Objective: Although associated with adverse outcomes in other cardiopulmonary conditions, the prognostic value of elevated glucose in patients with acute pulmonary embolism (PE) is unknown. We sought to examine the association between glucose levels and mortality and hospital readmission rates for patients with PE.

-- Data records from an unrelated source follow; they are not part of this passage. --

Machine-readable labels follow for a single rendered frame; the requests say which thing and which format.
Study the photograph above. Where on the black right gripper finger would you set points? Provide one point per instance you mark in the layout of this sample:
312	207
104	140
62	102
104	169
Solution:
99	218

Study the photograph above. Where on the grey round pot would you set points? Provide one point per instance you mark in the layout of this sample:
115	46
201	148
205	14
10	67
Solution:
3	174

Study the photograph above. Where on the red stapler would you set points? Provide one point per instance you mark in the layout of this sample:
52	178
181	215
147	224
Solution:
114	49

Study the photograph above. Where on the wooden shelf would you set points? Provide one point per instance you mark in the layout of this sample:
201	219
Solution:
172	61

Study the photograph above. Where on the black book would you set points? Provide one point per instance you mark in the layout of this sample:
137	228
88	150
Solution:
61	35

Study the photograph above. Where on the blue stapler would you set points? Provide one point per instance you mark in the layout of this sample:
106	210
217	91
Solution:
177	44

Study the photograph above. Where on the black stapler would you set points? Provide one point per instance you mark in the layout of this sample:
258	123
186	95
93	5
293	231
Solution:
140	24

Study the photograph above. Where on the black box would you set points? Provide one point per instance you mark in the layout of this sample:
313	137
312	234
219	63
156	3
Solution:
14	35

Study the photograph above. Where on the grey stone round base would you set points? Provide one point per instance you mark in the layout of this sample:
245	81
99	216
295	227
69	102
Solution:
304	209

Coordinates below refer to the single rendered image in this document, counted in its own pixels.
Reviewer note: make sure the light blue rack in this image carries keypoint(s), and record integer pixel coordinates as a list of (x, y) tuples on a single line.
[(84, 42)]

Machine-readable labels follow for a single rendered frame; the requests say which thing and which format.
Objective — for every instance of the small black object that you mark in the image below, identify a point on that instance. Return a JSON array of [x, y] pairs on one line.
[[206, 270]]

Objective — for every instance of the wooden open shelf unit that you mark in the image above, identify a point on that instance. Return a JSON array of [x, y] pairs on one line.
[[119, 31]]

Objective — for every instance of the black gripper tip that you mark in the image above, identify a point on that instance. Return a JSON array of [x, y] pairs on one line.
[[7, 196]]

Research design and methods: We evaluated 13,621 patient discharges with a primary diagnosis of PE from 185 acute care hospitals in Pennsylvania (from January 2000 to November 2002). Admission glucose levels were analyzed as a categorical variable (≤110, >110-140, >140-170, >170-240, and >240 mg/dL). The outcomes were 30-day all-cause mortality and hospital readmission. We used random-intercept logistic regression to assess the independent association between admission glucose levels and mortality and hospital readmission, adjusting for patient (age, sex, race, insurance, comorbid conditions, severity of illness, laboratory parameters, and thrombolysis) and hospital (region, size, and teaching status) factors.
Results: Elevated glucose (>110 mg/dL) was present in 8,666 (63.6%) patients. Patients with a glucose level ≤110, >110-140, >140-170, >170-240, and >240 mg/dL had a 30-day mortality of 5.6, 8.4, 12.0, 15.6, and 18.3%, respectively (P < 0.001). Compared with patients with a glucose level ≤110 mg/dL, the adjusted odds of dying were greater for patients with a glucose level >110-140 (odds ratio 1.19 [95% CI 1.00-1.42]), >140-170 (1.44 [1.17-1.77]), >170-240 (1.54 [1.26-1.90]), and >240 mg/dL (1.60 [1.26-2.03]), with no difference in the odds of hospital readmission.
Conclusions: In patients with acute PE, elevated admission glucose is common and independently associated with short-term mortality.